What you will do:
Return verbatim the portion of the material below that starts at the line containing "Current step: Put" and ends at its last line.

Data block:

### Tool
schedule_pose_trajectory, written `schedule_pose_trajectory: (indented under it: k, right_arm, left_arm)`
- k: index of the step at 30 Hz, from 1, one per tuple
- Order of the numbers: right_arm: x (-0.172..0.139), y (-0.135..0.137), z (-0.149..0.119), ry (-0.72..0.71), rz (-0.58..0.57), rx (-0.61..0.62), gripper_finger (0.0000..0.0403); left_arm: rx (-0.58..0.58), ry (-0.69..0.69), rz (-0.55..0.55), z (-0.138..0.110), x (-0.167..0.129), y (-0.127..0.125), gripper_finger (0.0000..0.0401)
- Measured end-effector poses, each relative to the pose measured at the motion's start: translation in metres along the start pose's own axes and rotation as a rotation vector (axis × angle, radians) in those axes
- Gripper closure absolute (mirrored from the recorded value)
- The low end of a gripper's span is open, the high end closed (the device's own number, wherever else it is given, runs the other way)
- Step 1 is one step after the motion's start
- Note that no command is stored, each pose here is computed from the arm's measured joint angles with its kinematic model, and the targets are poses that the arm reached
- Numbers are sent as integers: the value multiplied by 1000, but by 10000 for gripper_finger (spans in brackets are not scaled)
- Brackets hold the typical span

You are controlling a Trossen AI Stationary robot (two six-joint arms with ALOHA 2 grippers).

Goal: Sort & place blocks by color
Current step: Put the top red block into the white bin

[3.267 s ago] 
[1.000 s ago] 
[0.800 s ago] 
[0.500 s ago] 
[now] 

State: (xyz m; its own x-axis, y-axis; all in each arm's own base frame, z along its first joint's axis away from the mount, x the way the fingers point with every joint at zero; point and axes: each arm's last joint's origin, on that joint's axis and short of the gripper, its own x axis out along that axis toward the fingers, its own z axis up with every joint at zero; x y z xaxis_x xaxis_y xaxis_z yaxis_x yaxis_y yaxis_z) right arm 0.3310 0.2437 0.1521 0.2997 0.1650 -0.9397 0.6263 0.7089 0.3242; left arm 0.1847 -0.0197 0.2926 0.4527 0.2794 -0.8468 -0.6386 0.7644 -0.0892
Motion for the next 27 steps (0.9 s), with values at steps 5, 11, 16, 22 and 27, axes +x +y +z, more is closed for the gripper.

Reply to the task:
Current step: Put the top red block into the white bin

[3.267 s ago] 
[1.000 s ago] 
[0.800 s ago] 
[0.500 s ago] 
[now] 

State: (xyz m; its own x-axis, y-axis; all in each arm's own base frame, z along its first joint's axis away from the mount, x the way the fingers point with every joint at zero; point and axes: each arm's last joint's origin, on that joint's axis and short of the gripper, its own x axis out along that axis toward the fingers, its own z axis up with every joint at zero; x y z xaxis_x xaxis_y xaxis_z yaxis_x yaxis_y yaxis_z) right arm 0.3310 0.2437 0.1521 0.2997 0.1650 -0.9397 0.6263 0.7089 0.3242; left arm 0.1847 -0.0197 0.2926 0.4527 0.2794 -0.8468 -0.6386 0.7644 -0.0892
Motion for the next 27 steps (0.9 s), with values at steps 5, 11, 16, 22 and 27, axes +x +y +z, more is closed for the gripper.

The exercise has been fully completed.